When shopping for dark chocolate, look for cocoa content of at least 75 percent. Avoid semi-sweet, which will have added sugar and other ingredients. Choose packages labeled bittersweet or unsweetened. This is an ingredient that is well worth the cost, so go ahead and splurge on the good stuff.

Back to the menu. For appetizers, we’ll serve figs stuffed with blue cheese, topped with shaved dark chocolate and a pinch of sea salt. The most obvious main course to incorporate chocolate is the classic Mexican specialty, chicken mole. From the Nahuatl language of the Aztecs, molli translates as concoction.

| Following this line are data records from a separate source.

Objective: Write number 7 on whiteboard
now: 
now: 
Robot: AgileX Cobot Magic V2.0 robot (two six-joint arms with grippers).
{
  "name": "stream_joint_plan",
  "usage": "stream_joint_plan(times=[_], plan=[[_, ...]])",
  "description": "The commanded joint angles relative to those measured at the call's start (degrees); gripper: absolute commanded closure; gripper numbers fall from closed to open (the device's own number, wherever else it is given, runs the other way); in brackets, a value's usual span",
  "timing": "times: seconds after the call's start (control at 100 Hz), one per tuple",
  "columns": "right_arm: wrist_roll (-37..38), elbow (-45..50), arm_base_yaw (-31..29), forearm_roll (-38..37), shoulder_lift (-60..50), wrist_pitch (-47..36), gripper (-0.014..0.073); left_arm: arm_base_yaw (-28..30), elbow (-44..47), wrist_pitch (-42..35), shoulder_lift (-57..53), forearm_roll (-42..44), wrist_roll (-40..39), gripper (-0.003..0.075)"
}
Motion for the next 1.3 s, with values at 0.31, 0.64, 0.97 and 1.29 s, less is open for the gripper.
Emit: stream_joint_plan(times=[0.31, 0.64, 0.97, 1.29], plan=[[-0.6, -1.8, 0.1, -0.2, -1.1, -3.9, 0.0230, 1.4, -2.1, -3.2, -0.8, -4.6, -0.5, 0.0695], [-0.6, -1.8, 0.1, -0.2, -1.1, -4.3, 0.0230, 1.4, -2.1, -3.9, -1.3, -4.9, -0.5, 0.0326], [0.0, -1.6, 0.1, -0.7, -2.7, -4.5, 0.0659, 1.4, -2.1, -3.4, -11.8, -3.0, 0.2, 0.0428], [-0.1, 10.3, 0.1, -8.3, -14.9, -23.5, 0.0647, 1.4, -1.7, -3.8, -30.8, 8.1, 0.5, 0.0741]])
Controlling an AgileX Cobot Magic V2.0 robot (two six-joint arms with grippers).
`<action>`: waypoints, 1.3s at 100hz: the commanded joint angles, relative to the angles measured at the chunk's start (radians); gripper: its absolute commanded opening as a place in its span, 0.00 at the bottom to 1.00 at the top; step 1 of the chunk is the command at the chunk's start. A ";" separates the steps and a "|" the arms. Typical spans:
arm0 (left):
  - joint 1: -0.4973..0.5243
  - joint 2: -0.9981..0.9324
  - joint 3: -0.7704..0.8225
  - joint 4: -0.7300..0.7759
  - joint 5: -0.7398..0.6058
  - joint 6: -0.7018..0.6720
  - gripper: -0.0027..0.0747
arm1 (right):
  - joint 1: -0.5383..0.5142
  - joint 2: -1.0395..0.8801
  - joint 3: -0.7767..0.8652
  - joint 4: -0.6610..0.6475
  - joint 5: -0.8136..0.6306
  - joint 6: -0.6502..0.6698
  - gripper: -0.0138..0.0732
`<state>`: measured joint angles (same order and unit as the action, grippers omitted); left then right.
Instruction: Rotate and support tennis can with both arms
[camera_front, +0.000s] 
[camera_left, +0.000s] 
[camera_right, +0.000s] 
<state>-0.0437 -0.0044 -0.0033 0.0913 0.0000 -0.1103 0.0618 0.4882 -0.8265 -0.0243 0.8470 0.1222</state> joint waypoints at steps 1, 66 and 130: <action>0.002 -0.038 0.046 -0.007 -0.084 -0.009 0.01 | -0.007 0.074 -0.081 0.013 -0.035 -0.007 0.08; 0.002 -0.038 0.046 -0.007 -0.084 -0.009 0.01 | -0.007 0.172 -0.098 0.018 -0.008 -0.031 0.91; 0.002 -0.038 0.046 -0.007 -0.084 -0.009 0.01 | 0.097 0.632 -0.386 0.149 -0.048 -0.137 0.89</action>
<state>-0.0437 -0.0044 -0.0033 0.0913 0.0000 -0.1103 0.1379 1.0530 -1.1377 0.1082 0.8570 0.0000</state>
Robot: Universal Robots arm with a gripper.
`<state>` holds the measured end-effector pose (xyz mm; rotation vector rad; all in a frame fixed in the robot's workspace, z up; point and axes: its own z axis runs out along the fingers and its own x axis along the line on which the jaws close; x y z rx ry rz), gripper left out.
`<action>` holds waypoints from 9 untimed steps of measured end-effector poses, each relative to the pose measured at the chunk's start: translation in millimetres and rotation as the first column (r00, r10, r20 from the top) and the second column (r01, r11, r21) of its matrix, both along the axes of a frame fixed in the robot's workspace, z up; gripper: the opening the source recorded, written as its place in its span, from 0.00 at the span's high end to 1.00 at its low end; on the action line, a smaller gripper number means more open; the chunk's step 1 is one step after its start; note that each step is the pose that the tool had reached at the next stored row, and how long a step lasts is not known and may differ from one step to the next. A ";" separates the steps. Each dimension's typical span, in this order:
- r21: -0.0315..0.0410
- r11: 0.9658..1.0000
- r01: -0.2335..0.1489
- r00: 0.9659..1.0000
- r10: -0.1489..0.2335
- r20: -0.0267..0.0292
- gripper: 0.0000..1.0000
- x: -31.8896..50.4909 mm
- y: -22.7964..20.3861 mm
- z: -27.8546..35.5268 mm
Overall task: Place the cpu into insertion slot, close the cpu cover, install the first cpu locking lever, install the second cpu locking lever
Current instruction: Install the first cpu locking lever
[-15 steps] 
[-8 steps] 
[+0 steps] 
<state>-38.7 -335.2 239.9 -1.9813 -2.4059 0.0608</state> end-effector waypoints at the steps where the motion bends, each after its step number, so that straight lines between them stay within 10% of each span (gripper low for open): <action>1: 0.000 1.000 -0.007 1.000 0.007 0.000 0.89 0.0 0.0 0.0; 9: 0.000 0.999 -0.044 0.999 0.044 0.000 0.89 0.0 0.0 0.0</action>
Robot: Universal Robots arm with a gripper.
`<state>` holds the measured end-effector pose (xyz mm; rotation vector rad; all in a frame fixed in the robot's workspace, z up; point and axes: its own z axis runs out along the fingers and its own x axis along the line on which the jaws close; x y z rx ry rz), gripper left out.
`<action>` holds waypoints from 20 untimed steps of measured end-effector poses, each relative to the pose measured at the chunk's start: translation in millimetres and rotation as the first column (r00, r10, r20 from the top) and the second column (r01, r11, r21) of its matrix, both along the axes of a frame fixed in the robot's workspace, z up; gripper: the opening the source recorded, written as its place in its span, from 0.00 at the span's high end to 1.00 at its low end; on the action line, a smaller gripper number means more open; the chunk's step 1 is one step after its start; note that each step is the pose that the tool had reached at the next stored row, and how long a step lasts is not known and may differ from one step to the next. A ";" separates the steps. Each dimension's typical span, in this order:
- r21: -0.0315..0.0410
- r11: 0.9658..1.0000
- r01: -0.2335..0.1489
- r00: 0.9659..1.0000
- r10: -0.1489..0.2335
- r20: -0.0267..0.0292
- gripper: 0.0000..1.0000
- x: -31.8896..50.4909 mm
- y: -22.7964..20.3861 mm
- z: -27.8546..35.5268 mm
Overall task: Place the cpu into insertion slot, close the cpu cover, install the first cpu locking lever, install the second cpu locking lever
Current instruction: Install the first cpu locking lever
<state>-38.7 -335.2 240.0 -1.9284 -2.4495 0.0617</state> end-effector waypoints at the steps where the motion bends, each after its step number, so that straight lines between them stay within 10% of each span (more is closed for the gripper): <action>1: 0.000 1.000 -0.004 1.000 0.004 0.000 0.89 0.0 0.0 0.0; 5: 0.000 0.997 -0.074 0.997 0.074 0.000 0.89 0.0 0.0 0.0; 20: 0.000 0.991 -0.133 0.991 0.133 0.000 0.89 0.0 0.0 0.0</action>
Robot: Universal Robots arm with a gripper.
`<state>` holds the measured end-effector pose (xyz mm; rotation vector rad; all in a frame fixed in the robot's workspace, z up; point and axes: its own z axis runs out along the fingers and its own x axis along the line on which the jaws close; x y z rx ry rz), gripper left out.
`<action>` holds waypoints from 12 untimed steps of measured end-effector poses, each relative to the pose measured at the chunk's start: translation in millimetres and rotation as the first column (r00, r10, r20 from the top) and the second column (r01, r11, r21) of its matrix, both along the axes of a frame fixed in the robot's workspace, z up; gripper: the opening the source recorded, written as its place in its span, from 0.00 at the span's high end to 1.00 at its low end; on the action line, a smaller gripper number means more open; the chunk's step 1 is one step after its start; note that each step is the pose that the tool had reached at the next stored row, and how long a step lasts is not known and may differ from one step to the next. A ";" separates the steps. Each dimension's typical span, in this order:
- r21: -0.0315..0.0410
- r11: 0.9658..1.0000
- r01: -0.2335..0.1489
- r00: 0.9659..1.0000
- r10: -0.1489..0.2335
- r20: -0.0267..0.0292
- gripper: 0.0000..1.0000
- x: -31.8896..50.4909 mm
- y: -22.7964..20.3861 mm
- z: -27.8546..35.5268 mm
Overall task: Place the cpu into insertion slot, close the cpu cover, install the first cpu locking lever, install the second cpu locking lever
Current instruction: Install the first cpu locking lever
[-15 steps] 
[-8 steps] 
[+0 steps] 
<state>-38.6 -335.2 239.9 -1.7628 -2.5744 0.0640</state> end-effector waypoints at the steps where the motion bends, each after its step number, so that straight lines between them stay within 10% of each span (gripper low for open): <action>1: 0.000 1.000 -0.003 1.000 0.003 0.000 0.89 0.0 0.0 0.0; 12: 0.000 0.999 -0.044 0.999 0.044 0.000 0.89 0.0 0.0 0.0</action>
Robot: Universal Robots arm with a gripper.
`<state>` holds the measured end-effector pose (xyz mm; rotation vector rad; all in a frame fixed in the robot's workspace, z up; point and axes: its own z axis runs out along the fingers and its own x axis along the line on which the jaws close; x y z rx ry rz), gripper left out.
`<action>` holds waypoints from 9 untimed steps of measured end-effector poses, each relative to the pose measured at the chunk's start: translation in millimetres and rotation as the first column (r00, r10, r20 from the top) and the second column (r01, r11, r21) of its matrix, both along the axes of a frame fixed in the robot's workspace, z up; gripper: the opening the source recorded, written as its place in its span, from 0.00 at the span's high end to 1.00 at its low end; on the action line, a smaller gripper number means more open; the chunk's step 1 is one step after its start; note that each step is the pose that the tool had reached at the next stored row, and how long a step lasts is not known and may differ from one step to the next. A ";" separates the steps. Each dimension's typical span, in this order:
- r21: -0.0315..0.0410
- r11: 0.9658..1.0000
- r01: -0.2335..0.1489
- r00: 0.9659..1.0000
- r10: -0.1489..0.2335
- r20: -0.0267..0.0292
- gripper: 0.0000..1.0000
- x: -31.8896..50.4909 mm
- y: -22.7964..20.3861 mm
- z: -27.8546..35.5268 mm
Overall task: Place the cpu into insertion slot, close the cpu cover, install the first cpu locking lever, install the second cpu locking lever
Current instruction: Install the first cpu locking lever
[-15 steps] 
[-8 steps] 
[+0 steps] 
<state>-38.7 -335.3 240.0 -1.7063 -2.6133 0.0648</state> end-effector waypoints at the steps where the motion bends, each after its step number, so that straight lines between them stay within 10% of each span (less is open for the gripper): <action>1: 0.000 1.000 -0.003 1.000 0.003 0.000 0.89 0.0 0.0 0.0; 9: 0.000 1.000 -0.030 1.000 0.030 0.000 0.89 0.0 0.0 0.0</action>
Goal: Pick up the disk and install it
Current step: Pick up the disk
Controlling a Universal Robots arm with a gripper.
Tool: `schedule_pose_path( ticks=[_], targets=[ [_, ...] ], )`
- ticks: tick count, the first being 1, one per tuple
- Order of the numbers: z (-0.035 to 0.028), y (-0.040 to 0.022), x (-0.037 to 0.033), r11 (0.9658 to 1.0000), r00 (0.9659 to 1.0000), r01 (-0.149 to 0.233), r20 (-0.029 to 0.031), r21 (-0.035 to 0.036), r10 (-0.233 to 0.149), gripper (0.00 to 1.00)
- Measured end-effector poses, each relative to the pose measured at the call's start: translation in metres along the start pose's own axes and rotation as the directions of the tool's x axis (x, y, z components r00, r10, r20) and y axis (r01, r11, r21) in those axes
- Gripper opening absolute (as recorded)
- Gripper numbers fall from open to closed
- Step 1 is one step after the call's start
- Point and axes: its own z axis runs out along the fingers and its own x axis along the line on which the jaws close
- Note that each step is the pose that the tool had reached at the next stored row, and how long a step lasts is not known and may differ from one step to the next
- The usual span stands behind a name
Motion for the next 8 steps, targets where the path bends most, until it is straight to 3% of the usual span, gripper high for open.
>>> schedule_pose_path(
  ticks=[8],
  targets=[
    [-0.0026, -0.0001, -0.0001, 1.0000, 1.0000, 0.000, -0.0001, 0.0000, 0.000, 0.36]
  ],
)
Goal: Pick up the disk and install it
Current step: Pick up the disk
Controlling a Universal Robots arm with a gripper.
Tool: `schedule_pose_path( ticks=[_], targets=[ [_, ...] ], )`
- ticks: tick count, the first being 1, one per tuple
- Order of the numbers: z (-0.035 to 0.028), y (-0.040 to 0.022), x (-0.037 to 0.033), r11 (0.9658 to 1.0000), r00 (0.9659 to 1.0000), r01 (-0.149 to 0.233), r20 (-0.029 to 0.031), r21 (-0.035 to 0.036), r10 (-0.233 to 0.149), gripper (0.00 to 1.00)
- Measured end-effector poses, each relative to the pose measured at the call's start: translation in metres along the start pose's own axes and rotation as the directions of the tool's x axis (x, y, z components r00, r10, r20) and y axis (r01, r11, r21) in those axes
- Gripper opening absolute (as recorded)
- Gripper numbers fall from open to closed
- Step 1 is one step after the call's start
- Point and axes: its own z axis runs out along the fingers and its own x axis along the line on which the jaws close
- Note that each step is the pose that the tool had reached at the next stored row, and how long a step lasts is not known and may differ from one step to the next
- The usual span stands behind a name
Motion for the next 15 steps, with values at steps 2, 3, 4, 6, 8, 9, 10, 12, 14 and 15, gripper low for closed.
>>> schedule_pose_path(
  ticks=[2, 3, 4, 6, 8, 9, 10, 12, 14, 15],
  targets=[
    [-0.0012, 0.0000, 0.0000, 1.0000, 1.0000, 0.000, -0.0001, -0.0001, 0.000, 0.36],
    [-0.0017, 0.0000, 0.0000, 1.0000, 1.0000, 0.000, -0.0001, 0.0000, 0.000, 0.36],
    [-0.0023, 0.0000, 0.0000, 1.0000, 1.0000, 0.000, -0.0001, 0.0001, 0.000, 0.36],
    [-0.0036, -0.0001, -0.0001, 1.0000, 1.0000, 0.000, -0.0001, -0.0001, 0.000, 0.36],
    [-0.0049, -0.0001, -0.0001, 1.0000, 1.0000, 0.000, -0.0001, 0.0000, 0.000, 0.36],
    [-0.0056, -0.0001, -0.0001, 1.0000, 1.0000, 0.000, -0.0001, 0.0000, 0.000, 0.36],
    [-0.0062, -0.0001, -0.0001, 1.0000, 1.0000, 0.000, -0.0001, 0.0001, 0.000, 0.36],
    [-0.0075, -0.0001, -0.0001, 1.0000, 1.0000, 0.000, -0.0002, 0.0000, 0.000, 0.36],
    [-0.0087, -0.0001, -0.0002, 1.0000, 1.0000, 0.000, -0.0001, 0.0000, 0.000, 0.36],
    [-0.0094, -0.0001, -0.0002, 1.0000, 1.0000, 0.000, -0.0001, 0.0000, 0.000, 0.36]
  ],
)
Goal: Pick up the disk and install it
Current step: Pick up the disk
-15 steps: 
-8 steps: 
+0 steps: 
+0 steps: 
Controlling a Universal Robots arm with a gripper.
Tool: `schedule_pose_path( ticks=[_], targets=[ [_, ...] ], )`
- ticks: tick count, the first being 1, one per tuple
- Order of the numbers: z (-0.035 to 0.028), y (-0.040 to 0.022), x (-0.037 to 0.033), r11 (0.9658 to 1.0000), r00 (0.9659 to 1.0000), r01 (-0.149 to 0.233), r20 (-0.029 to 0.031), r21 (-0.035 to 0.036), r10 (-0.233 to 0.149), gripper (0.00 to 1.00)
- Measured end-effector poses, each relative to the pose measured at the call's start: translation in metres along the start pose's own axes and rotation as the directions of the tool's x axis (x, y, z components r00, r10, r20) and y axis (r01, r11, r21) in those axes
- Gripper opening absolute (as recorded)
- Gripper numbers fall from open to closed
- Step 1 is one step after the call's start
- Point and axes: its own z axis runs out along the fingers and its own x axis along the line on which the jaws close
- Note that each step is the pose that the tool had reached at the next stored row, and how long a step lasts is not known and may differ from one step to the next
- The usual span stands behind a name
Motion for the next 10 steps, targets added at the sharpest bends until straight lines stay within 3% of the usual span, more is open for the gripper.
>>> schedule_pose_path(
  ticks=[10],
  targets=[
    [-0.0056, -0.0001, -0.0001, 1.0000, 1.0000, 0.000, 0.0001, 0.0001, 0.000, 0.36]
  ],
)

Mole sauce is a smooth blend of onion, chilies, ground seeds and Mexican chocolate typically served with poultry.

Like all traditional ethnic dishes, there’s a wide range of ingredients and methods for this recipe. You’ll discover many complex, time-consuming approaches to mole sauce and dozens of regional variations, most of which take hours and hours to assemble. Since you don’t want to spend the entire day in the kitchen, I’ve included a version that takes a few short cuts without sacrificing the rich texture and flavor of the original.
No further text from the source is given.